Segment Start: Material shown

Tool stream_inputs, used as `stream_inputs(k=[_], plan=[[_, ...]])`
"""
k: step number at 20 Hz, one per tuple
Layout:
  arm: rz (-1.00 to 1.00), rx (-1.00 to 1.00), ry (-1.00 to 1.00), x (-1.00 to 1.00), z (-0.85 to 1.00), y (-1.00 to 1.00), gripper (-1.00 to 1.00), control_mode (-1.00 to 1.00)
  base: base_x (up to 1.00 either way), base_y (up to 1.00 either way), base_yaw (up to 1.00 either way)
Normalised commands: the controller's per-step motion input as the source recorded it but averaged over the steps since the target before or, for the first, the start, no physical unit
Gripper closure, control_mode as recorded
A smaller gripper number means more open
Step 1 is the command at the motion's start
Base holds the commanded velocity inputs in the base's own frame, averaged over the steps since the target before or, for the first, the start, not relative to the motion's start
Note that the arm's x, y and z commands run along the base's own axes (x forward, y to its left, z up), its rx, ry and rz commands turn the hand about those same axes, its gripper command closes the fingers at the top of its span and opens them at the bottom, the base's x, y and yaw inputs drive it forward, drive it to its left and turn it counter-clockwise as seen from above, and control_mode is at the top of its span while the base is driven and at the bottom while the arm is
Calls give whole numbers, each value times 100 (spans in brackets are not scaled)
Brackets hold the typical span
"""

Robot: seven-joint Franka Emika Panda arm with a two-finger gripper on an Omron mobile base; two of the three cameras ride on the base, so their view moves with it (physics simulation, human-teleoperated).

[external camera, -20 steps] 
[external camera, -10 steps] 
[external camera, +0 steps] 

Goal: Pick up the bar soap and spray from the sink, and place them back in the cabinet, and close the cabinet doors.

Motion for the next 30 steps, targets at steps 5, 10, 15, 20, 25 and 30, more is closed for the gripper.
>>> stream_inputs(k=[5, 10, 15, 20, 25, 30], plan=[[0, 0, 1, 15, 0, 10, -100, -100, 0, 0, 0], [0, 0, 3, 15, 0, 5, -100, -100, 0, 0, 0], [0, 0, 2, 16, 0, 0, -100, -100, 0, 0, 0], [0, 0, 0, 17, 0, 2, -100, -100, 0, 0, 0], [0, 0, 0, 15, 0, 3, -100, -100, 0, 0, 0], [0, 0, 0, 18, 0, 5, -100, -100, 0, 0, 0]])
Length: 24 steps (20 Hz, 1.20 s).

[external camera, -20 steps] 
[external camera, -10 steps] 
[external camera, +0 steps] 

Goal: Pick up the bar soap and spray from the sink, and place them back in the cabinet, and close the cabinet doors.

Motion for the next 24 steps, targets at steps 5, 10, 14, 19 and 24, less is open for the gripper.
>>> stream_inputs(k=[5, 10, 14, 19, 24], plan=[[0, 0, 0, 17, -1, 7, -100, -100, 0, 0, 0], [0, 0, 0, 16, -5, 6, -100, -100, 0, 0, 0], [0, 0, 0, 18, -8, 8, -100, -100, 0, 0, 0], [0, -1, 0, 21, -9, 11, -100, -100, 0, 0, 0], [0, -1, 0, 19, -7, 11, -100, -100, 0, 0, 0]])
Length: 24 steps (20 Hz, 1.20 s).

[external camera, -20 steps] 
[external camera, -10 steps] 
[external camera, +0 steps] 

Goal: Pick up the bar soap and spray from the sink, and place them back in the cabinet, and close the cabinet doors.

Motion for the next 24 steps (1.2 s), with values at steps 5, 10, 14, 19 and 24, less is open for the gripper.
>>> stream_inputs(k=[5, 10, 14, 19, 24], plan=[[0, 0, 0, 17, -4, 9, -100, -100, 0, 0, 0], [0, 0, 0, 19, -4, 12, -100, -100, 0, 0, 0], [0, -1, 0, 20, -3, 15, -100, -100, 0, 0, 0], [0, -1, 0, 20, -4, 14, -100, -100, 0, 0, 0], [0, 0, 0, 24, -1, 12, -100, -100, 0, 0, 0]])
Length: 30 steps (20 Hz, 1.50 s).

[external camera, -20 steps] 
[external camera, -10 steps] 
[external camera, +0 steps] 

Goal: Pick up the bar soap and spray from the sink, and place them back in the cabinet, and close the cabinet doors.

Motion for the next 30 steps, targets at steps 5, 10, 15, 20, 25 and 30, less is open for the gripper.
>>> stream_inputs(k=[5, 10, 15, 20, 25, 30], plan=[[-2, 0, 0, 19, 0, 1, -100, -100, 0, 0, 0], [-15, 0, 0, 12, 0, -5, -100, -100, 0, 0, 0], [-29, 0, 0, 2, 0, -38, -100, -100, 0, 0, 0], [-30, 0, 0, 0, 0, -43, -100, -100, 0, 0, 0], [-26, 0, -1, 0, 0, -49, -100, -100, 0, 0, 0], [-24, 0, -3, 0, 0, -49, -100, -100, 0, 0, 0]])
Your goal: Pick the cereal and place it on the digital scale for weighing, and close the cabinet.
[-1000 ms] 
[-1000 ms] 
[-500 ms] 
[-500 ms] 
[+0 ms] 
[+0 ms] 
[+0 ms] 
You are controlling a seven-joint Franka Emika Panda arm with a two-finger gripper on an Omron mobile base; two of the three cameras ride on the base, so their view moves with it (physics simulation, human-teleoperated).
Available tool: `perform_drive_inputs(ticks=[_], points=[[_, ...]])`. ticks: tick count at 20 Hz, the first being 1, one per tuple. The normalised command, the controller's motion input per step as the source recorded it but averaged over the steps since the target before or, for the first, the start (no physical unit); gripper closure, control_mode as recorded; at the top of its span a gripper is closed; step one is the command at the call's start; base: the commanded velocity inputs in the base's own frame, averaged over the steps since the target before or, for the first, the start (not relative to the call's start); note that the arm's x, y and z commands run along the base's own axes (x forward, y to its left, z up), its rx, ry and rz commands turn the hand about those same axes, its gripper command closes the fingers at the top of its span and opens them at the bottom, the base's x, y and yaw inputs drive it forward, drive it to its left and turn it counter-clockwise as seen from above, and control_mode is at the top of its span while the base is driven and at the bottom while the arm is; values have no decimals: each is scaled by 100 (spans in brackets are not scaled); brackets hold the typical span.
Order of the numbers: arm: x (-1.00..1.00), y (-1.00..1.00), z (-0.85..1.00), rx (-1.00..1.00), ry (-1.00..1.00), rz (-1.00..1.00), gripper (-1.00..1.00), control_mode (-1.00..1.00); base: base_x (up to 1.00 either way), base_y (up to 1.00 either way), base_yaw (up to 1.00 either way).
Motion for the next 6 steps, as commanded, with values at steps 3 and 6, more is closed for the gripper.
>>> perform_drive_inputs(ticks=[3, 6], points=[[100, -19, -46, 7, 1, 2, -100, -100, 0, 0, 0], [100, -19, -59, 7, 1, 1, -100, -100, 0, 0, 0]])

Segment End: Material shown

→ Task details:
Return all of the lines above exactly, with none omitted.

→ Answer box:
Tool stream_inputs, used as `stream_inputs(k=[_], plan=[[_, ...]])`
"""
k: step number at 20 Hz, one per tuple
Layout:
  arm: rz (-1.00 to 1.00), rx (-1.00 to 1.00), ry (-1.00 to 1.00), x (-1.00 to 1.00), z (-0.85 to 1.00), y (-1.00 to 1.00), gripper (-1.00 to 1.00), control_mode (-1.00 to 1.00)
  base: base_x (up to 1.00 either way), base_y (up to 1.00 either way), base_yaw (up to 1.00 either way)
Normalised commands: the controller's per-step motion input as the source recorded it but averaged over the steps since the target before or, for the first, the start, no physical unit
Gripper closure, control_mode as recorded
A smaller gripper number means more open
Step 1 is the command at the motion's start
Base holds the commanded velocity inputs in the base's own frame, averaged over the steps since the target before or, for the first, the start, not relative to the motion's start
Note that the arm's x, y and z commands run along the base's own axes (x forward, y to its left, z up), its rx, ry and rz commands turn the hand about those same axes, its gripper command closes the fingers at the top of its span and opens them at the bottom, the base's x, y and yaw inputs drive it forward, drive it to its left and turn it counter-clockwise as seen from above, and control_mode is at the top of its span while the base is driven and at the bottom while the arm is
Calls give whole numbers, each value times 100 (spans in brackets are not scaled)
Brackets hold the typical span
"""

Robot: seven-joint Franka Emika Panda arm with a two-finger gripper on an Omron mobile base; two of the three cameras ride on the base, so their view moves with it (physics simulation, human-teleoperated).

[external camera, -20 steps] 
[external camera, -10 steps] 
[external camera, +0 steps] 

Goal: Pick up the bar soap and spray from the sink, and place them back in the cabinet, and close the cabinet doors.

Motion for the next 30 steps, targets at steps 5, 10, 15, 20, 25 and 30, more is closed for the gripper.
>>> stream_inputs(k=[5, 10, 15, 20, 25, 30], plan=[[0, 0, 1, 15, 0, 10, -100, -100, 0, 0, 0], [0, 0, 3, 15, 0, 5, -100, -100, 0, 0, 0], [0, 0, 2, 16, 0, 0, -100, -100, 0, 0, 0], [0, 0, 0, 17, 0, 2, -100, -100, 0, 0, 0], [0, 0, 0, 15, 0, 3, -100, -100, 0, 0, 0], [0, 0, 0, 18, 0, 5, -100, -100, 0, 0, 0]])
Length: 24 steps (20 Hz, 1.20 s).

[external camera, -20 steps] 
[external camera, -10 steps] 
[external camera, +0 steps] 

Goal: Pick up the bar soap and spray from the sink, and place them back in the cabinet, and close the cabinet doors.

Motion for the next 24 steps, targets at steps 5, 10, 14, 19 and 24, less is open for the gripper.
>>> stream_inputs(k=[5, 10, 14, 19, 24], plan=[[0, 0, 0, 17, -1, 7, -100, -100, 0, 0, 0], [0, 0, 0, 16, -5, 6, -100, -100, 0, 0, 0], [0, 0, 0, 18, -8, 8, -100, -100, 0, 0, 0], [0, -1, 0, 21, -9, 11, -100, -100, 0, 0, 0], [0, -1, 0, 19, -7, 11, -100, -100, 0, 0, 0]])
Length: 24 steps (20 Hz, 1.20 s).

[external camera, -20 steps] 
[external camera, -10 steps] 
[external camera, +0 steps] 

Goal: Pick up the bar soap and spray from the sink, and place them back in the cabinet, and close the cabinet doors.

Motion for the next 24 steps (1.2 s), with values at steps 5, 10, 14, 19 and 24, less is open for the gripper.
>>> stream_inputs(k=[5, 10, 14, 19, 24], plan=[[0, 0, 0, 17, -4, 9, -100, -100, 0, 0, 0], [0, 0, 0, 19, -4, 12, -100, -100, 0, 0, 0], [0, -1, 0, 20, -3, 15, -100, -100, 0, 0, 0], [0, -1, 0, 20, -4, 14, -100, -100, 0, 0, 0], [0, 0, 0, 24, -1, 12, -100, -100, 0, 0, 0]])
Length: 30 steps (20 Hz, 1.50 s).

[external camera, -20 steps] 
[external camera, -10 steps] 
[external camera, +0 steps] 

Goal: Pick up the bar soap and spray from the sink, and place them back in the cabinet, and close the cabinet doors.

Motion for the next 30 steps, targets at steps 5, 10, 15, 20, 25 and 30, less is open for the gripper.
>>> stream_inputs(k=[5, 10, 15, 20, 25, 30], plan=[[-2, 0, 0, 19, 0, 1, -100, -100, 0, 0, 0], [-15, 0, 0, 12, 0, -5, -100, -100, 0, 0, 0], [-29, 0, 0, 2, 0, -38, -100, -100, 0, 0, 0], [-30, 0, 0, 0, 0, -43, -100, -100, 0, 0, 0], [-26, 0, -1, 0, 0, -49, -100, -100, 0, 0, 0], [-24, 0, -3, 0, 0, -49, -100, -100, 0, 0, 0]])
Your goal: Pick the cereal and place it on the digital scale for weighing, and close the cabinet.
[-1000 ms] 
[-1000 ms] 
[-500 ms] 
[-500 ms] 
[+0 ms] 
[+0 ms] 
[+0 ms] 
You are controlling a seven-joint Franka Emika Panda arm with a two-finger gripper on an Omron mobile base; two of the three cameras ride on the base, so their view moves with it (physics simulation, human-teleoperated).
Available tool: `perform_drive_inputs(ticks=[_], points=[[_, ...]])`. ticks: tick count at 20 Hz, the first being 1, one per tuple. The normalised command, the controller's motion input per step as the source recorded it but averaged over the steps since the target before or, for the first, the start (no physical unit); gripper closure, control_mode as recorded; at the top of its span a gripper is closed; step one is the command at the call's start; base: the commanded velocity inputs in the base's own frame, averaged over the steps since the target before or, for the first, the start (not relative to the call's start); note that the arm's x, y and z commands run along the base's own axes (x forward, y to its left, z up), its rx, ry and rz commands turn the hand about those same axes, its gripper command closes the fingers at the top of its span and opens them at the bottom, the base's x, y and yaw inputs drive it forward, drive it to its left and turn it counter-clockwise as seen from above, and control_mode is at the top of its span while the base is driven and at the bottom while the arm is; values have no decimals: each is scaled by 100 (spans in brackets are not scaled); brackets hold the typical span.
Order of the numbers: arm: x (-1.00..1.00), y (-1.00..1.00), z (-0.85..1.00), rx (-1.00..1.00), ry (-1.00..1.00), rz (-1.00..1.00), gripper (-1.00..1.00), control_mode (-1.00..1.00); base: base_x (up to 1.00 either way), base_y (up to 1.00 either way), base_yaw (up to 1.00 either way).
Motion for the next 6 steps, as commanded, with values at steps 3 and 6, more is closed for the gripper.
>>> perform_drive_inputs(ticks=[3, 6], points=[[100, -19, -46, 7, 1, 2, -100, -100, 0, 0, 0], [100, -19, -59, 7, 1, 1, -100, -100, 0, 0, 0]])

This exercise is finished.